Emerging growth company ☒
If an emerging growth company, indicate by check
mark if the registrant has elected not to use the extended transition period for complying with any new or revised financial accounting
standards provided pursuant to Section 13(a) of the Exchange Act.
Item 5.03 Amendments
to Articles of Incorporation or Bylaws; Change in Fiscal Year.
On
December 24, 2025, Slam Corp. (“Slam” or the “Company”) held the Shareholder Meeting to amend the
Company’s amended and restated memorandum and articles of association (the “Articles”) to extend the date (the
“Termination Date”) by which the Company has to consummate a business combination (the “Articles Extension”)

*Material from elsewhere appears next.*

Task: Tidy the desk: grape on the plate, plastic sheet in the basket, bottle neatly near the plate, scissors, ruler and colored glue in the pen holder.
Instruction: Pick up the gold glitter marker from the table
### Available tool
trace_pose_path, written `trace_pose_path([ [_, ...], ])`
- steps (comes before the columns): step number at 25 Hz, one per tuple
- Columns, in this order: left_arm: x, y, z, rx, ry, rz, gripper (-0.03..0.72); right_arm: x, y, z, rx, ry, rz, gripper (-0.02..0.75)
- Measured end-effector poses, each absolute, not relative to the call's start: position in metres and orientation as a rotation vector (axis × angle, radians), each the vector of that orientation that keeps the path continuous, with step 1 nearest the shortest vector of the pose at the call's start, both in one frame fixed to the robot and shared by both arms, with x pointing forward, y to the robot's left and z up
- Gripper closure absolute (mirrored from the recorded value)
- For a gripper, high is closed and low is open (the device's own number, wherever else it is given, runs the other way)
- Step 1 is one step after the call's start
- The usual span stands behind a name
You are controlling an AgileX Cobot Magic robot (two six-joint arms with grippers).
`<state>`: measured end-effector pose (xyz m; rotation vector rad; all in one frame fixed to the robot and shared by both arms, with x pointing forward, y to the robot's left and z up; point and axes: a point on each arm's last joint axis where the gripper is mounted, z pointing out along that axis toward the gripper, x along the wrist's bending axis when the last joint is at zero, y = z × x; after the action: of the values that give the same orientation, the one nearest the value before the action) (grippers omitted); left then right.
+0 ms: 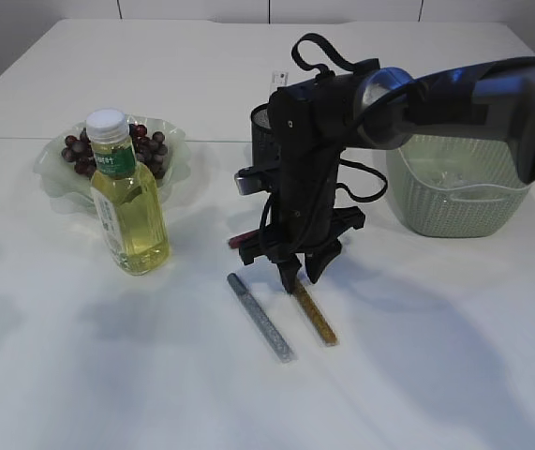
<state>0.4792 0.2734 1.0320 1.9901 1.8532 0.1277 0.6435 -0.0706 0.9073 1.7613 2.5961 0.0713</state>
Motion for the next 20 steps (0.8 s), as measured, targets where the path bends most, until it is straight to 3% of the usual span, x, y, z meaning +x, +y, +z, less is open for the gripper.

from December 25, 2025 to December 25, 2026 (the “Articles Extension Date”) and to allow the Company, without another
shareholder vote, to elect to extend the Termination Date to consummate a Business Combination on a monthly basis for up to five times
by an additional one month each time after the Articles Extension Date, by resolution of the Company’s board of directors if requested
by the Sponsor and upon five days’ advance notice prior to the applicable Termination Date, until May 25, 2027, or a total of up
to five months after the Articles Extension Date, unless the closing of a business combination shall have occurred prior to such date
(the “Extension Amendment Proposal”).
The
shareholders of the Company approved the Extension Amendment Proposal at the Shareholder Meeting and on December 24, 2025, the Company
filed an amendment to the Articles (the “Articles Amendment”) with the Registrar of Companies of the Cayman Islands,
effective December 24, 2025.
The
foregoing description is qualified in its entirety by reference to the Articles Amendment, a copy of which is attached as Exhibit 3.1
hereto and is incorporated by reference herein.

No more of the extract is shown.